Doppel hatte mir über die schwersten Zeiten hinweggeholfen. Dafür war ich ihm immer dankbar gewesen. Jetzt, da ich mein Leben sozusagen von hinten, vom Ende aus betrachtete, kamen mir jedoch Zweifel, ob sein großzügiges Verschreiben in Ordnung gewesen war. Eigentlich hatte er mir nicht nur alles verschrieben, was ich wollte, er war es gewesen, der mich auf all die Beruhigungsmittel und Antidepressiva erst aufmerksam gemacht hatte. Er hatte sie mir verkauft wie Süßigkeiten. Mich dazu verführt, mein Leben mit ihnen leicht und reibungslos zu gestalten. Ungeachtet irgendwelcher Nebenwirkungen. Vielleicht hatte Doppel Anweisungen vom Gesundheitsamt, möglichst viele der Tabletten an die Patienten zu bringen? Sie brachten den Vorteil, dass man in aller Ruhe seine Arbeit erledigte, dabei nicht unzufrieden war und gegen nichts rebellierte.

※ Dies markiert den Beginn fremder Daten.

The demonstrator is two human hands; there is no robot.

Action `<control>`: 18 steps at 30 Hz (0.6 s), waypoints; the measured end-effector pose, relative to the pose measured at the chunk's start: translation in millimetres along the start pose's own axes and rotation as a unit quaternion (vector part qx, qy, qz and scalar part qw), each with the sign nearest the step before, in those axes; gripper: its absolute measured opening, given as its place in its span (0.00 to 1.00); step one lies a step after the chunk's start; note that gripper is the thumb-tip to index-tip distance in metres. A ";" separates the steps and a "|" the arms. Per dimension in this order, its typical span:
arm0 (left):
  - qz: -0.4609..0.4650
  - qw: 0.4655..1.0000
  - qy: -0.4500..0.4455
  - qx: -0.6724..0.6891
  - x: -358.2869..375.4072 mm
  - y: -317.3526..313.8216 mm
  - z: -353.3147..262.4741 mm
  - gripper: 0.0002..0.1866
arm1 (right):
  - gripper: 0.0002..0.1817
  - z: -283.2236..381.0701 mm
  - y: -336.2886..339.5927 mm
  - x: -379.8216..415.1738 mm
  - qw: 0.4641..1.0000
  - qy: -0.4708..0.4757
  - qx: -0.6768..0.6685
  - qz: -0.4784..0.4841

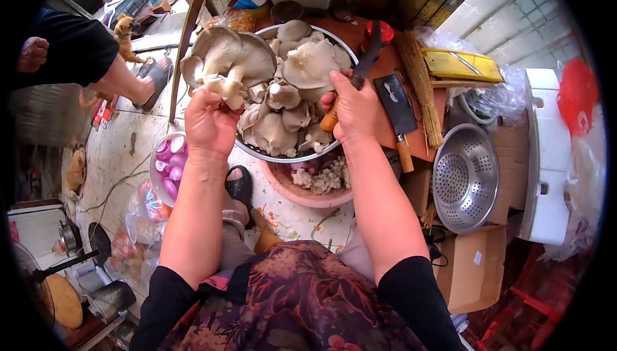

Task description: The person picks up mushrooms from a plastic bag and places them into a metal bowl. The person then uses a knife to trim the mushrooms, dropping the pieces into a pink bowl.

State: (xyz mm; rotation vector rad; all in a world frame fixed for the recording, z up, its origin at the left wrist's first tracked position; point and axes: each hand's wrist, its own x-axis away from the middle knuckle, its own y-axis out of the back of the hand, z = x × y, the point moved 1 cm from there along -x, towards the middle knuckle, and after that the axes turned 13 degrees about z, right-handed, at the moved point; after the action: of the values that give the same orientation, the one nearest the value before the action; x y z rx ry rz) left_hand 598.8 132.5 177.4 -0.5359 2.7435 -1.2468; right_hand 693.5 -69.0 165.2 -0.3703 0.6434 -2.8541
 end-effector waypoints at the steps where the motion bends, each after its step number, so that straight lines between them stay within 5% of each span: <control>1: 0.001 1.000 0.000 0.000 -1.5 1.9 -0.8 0.12 | 0.14 -2.3 2.6 -2.5 1.000 0.001 -0.001 0.000; 4: 0.020 0.999 0.002 0.033 -1.0 7.6 -1.7 0.16 | 0.16 -6.2 5.1 -1.9 0.992 -0.089 0.079 0.040; 11: 0.046 0.996 0.020 0.069 -0.7 -8.8 -0.1 0.14 | 0.13 7.2 -1.1 31.1 0.971 -0.028 0.229 0.058; 15: 0.079 0.985 0.077 0.134 -3.5 -5.5 5.8 0.22 | 0.10 0.4 -8.4 64.9 0.901 0.036 0.364 0.234; 18: 0.091 0.979 0.114 0.144 -1.1 -8.4 9.2 0.21 | 0.10 -0.9 -5.3 70.8 0.910 -0.004 0.342 0.235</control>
State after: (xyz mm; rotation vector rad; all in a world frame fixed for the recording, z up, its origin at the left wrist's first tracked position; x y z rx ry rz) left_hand 604.2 121.2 177.4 -0.1165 2.6349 -1.7081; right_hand 625.3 -80.9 180.9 -0.0880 -0.2653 -2.3946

Ich schrak hoch, als Doppel im Türrahmen erschien und mich in sein Behandlungszimmer bat.

Doppel nahm ein Papier von seinem Schreibtisch, blickte kurz darauf und sagte dann ernst: „Aha, Sie fahren zum Sterbeseminar.“ Er pausierte einen Moment. „Nach Fehmarn.“

Ich schluckte, konnte nichts erwidern.

Doppels Miene hellte sich auf. Er grinste mich freundlich an; automatisch entspannte ich mich. „Da haben Sie das große Los gezogen. Schöne Insel. Sie brauchen keine Angst zu haben. Dort geht es ganz locker zu. Nur Wellness. Sie können auch jederzeit wieder abreisen, wenn es Ihnen nicht gefällt. Alles ist freiwillig.“

Ich war sofort auf der Hut. Unter normalen Umständen hätte ich Doppel gefragt, ob er das wirklich glaubte, unterließ meine Frage aber und versuchte, ihn möglichst ausdruckslos anzublicken.

Er lachte künstlich auf. „Die meisten haben eine völlig unsinnige Angst davor. Dabei ist es überhaupt nicht schlimm, sondern schön.“ Das Wort schön sprach er mit einer seltsam tiefen, vibrierenden Stimme. Ich bekam spontan Gänsehaut. Dann wurde er geschäftsmäßig, vielleicht um mich zu beruhigen. „Viele sind ängstlich und nervös, wenn sie zum Sterbeseminar fahren.“ Er stand auf, griff in einen Glasschrank und holte ein Päckchen heraus. „Ich empfehle da Rilax. Ein ganz leichtes Beruhigungsmittel. Es beruhigt nicht nur, sondern muntert Sie auch gleichzeitig auf.“

Ich blickte ihn nur an und versuchte ungezwungen zu lächeln.

„Sie können die Packung mitnehmen.“

Wollte er sie mir schenken? Ich war verblüfft. Ich streckte meine Hand aus, nahm sie und verstaute sie in meiner Handtasche. Dann krächzte ich: „Danke.“

Ehe ich mich’s versah, war ich wieder draußen. Die Sprechstundenhilfe wünschte mir noch viel Spaß auf Fehmarn. Auch sie wusste also, dass ich eine Sterbekandidatin war. Ich lächelte sie verzerrt an und stolperte zur Tür hinaus.